Still, Stokes went undrafted this past June, due largely to the fact that he missed a considerable amount of his senior season with a nagging turf toe injury. He had a promising year as a junior, averaging over 14 ppg, but his ailments allowed other players to leapfrog him in the eyes of NBA scouts—scouts who now must feel a little bit silly for passing him up.
“I think I’m ready. I was born for this,” Stokes said. “All the guys are giving me confidence, telling me to shoot the ball. I’m playing great defense, and each and every play they’re just giving me pointers on what to do better.

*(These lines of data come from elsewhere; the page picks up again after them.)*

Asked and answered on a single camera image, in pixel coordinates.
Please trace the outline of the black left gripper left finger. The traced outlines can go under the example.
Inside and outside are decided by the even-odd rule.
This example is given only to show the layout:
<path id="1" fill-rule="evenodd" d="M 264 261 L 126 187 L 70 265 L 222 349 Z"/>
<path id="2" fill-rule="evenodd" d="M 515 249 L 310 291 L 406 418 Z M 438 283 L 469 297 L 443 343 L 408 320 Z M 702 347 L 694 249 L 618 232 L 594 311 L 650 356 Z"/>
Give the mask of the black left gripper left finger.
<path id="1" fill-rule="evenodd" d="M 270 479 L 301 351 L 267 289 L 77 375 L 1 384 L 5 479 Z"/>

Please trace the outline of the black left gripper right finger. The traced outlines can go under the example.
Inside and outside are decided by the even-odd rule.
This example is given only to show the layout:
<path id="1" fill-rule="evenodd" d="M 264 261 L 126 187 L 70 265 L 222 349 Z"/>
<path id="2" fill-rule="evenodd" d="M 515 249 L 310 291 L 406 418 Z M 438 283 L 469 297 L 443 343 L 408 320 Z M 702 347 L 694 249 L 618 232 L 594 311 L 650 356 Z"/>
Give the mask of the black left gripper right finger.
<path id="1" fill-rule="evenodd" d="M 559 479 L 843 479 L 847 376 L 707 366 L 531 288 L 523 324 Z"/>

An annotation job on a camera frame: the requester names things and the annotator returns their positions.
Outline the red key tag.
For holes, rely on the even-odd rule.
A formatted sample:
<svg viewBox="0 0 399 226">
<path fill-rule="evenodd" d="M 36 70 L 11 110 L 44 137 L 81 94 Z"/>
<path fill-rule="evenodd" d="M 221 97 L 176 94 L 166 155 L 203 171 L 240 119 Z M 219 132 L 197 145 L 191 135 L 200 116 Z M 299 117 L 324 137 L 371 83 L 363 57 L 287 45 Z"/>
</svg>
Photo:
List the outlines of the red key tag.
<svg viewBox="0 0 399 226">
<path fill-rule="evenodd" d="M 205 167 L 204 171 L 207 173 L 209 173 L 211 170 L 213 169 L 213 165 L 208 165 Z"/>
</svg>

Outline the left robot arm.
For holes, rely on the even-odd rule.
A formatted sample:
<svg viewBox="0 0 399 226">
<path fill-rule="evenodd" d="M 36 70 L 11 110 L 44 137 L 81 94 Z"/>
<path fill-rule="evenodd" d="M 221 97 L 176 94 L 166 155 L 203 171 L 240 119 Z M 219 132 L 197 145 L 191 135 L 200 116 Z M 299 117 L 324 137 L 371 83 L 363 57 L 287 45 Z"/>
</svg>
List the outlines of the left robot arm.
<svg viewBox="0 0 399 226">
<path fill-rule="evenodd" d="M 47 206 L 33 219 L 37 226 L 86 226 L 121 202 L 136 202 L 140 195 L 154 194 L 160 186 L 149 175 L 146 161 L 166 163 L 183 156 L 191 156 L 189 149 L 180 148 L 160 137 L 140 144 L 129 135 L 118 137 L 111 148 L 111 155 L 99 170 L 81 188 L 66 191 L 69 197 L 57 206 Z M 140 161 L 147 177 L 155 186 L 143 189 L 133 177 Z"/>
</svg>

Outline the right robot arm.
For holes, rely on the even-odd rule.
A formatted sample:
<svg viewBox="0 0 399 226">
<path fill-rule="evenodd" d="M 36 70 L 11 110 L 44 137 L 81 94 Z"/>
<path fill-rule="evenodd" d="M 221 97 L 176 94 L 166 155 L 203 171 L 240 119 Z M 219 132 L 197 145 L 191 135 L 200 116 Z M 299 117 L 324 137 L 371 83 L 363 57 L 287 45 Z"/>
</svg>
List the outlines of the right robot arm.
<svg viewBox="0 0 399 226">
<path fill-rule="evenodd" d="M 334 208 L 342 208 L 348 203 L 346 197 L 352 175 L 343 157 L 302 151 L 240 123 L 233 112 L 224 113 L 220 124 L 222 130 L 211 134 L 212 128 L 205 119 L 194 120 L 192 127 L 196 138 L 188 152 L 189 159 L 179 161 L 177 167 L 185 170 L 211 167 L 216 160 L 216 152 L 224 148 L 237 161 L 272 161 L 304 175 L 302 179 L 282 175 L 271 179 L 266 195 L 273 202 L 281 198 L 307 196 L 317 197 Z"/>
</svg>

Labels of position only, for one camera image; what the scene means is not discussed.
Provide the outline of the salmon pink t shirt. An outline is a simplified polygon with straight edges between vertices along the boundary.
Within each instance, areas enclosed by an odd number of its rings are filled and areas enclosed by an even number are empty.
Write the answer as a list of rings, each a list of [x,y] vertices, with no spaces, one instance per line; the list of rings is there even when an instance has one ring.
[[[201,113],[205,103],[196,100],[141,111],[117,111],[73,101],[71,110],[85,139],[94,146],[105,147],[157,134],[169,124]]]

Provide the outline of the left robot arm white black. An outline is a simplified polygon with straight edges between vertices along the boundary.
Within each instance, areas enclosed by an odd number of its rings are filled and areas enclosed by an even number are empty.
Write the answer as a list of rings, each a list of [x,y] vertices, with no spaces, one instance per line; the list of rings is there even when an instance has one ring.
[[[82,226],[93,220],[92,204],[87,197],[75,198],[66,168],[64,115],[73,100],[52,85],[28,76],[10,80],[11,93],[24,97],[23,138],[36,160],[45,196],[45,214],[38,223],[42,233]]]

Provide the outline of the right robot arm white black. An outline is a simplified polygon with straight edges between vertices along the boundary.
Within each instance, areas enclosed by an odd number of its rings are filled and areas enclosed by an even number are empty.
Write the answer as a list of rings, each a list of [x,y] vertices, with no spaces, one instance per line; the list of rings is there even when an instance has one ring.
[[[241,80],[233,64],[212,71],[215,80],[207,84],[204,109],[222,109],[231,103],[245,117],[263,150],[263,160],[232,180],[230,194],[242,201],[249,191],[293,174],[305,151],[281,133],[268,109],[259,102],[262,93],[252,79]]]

I’m listening, and just loving their company.”
An undeniably nice young man and the consummate team player, Stokes hopes to make an impact on some team somewhere next season the same way he’s making an impact on his Impact team right now.
The trick thus far has been proving that he’s got more game than some may realize. In college he mostly was known for knocking down open looks from deep, but he’s a much more versatile player than that.
“At Villanova, I was a spot-up shooter, and Corey Fisher, Maalik Wayns, and Scottie Reynolds were the ball handlers. I have more to my game than just shooting, though. I can drive to the basket, pass, play defense. I’m just showing what I can do here.”
And what he can do is pretty good. Whichever team ends up with him will get a great young professional, and Stokes, for his part, just seems eager to get on a court somewhere and play ball. That’s the kind of young man you want playing for you, and that’s why he was invited to participate in such an elite league of ballers despite not having an NBA affiliation.
It might not be that way forever, though.